Easy salmon fish stock recipe

Using salmon heads, I prepared a flavourful fish stock that is light and can be transformed into tons of soups or to be used to make fish voulete. I also used shrimp shells to infuse additional flavour.

Flavours develop in just 20 minutes but after tasting the stock often, I felt it needed the full 45 minutes. With the lengthy cooking time, the fish fell apart, so I strained and discarded all the ingredients. You can fry the salmon heads in advanced which would make the meat stay intact and provide additional flavour. Many people eat the meat off the fish heads…fish cheeks yum!

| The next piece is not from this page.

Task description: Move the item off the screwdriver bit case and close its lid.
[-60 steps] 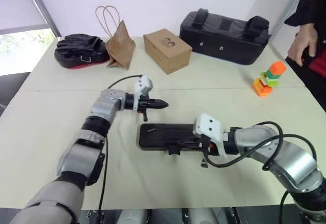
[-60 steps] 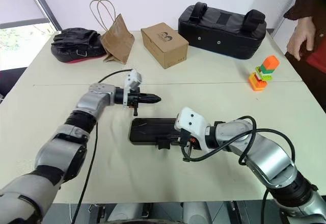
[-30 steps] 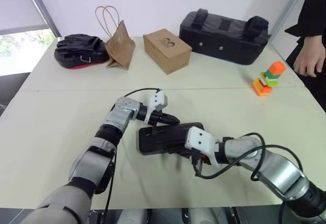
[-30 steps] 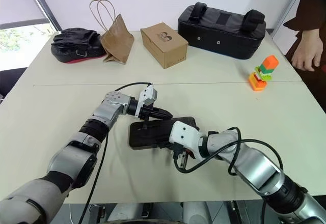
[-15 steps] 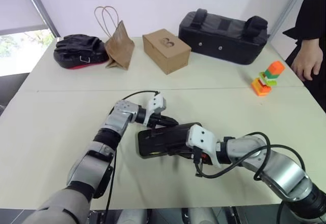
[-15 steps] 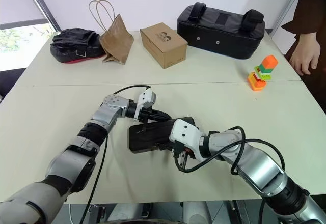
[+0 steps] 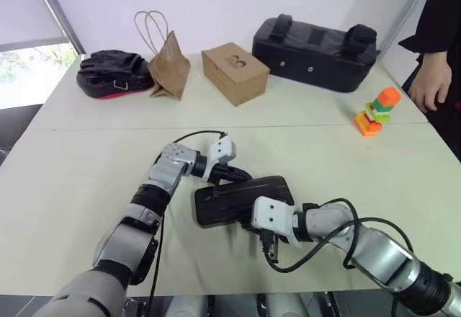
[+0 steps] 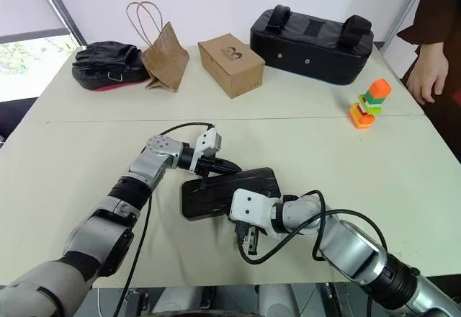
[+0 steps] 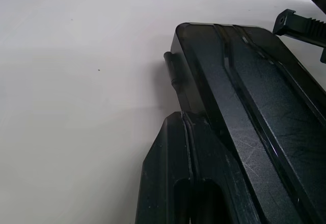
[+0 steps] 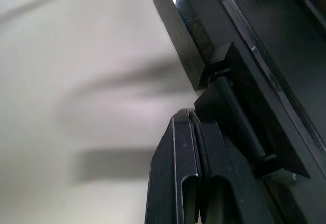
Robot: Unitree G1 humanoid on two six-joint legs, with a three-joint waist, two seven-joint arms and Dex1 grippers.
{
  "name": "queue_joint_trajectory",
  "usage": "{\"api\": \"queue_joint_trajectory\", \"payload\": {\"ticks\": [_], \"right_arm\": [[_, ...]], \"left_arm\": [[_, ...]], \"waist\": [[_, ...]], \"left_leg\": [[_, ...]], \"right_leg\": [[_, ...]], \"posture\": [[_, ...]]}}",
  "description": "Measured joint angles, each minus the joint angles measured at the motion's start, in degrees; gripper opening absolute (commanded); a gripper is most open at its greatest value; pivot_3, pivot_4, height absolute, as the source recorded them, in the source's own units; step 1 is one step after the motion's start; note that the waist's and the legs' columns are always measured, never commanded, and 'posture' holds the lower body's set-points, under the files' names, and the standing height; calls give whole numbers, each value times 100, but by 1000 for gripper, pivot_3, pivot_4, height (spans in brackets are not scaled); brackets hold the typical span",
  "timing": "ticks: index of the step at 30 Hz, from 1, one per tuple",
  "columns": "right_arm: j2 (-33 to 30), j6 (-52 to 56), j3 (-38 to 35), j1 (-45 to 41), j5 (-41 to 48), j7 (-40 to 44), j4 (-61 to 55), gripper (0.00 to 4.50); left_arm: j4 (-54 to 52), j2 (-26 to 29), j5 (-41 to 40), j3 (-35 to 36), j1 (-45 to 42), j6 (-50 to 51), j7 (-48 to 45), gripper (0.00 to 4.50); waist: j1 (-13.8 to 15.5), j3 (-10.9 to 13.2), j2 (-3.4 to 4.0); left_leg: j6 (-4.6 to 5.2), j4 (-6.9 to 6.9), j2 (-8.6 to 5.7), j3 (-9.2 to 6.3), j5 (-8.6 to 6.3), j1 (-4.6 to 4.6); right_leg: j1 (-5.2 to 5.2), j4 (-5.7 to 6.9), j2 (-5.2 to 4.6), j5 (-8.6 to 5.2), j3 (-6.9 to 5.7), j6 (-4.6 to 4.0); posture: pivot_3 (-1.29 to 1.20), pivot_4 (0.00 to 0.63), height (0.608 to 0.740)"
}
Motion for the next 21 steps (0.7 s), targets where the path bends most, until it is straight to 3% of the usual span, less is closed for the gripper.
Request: {"api": "queue_joint_trajectory", "payload": {"ticks": [7,15,19,21], "right_arm": [[660,884,-73,-239,56,-21,100,25],[751,1631,-150,-485,303,-13,-9,25],[650,2184,-819,-453,894,194,-185,25],[319,2341,-1701,-106,1569,619,-753,25]], "left_arm": [[-246,208,100,21,151,46,46,0],[-362,191,264,34,293,-144,249,0],[513,-314,330,78,-102,-889,872,0],[1256,-492,340,266,-529,-1256,1486,0]], "waist": [[-153,-11,-15],[-116,-37,-16],[63,-42,-11],[153,-38,-18]], "left_leg": [[-1,-3,16,-6,0,34],[-2,-3,40,-2,1,35],[6,4,11,-16,6,29],[12,4,1,-17,7,21]], "right_leg": [[23,18,12,-1,2,-1],[23,17,18,-1,1,-2],[39,3,-4,0,-2,-1],[38,-11,-11,5,-1,10]], "posture": [[0,150,740],[0,150,740],[0,150,740],[0,150,740]]}}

I will be posting a few delicious soups using the stock.

Ingredients:

3 salmon fish heads
1 large ginger-peeled and cut into 1 inch pieces
2 cups of shrimp shells (optional)
2 lemongrass stalks- Cut in a few large pieces and bruised with the back of a knife
1 cup of vermouth or dry white wine
3 L of water or enough water to fully submerge the salmon heads
1 onion-peeled and quartered
½ red onion-peeled and quartered
1 leek-cut 1 inch pieces, white parts mainly with a few green parts

Preparation work:

  1. Rinse the fish heads under cold water and clean out any blood or visible impurities, pat dry.
  2. If using shrimp shells, place the shells inside a cheesecloth and tie with a string. It is easy to remove the shells at once from the pot and discard once the stock is done. When I peel shrimps, I clean, dry and freeze my shrimp shells for future use. If you don’t have shrimp shells, try the recipe without. Do try the recipe with the shells another time and taste the difference and see what you prefer.
  3. Peel and cut the ginger and onions. Cut the lemongrass and leek. Set aside.
Preparing the fish stock

Preparing the fish stock

Cooking steps:

  1. Fill a large stock pot about 2/3 of the way, enough to submerge the fish heads and all the ingredients. Place the vegetables and fish into the water and bring to a boil. As soon as it boils, lower the heat to low-medium and simmer. Add in a cup of vermouth. The wine is for flavour.
  2. Cook the broth for 45 minutes.
  3. Discard all ingredients in the broth and enjoy the fish stock!

You can flavour the stock with 1/3 cup of soy sauce and enjoy the broth as is. The broth freezes well for a couple of months. I used up the broth within a few days in the fridge.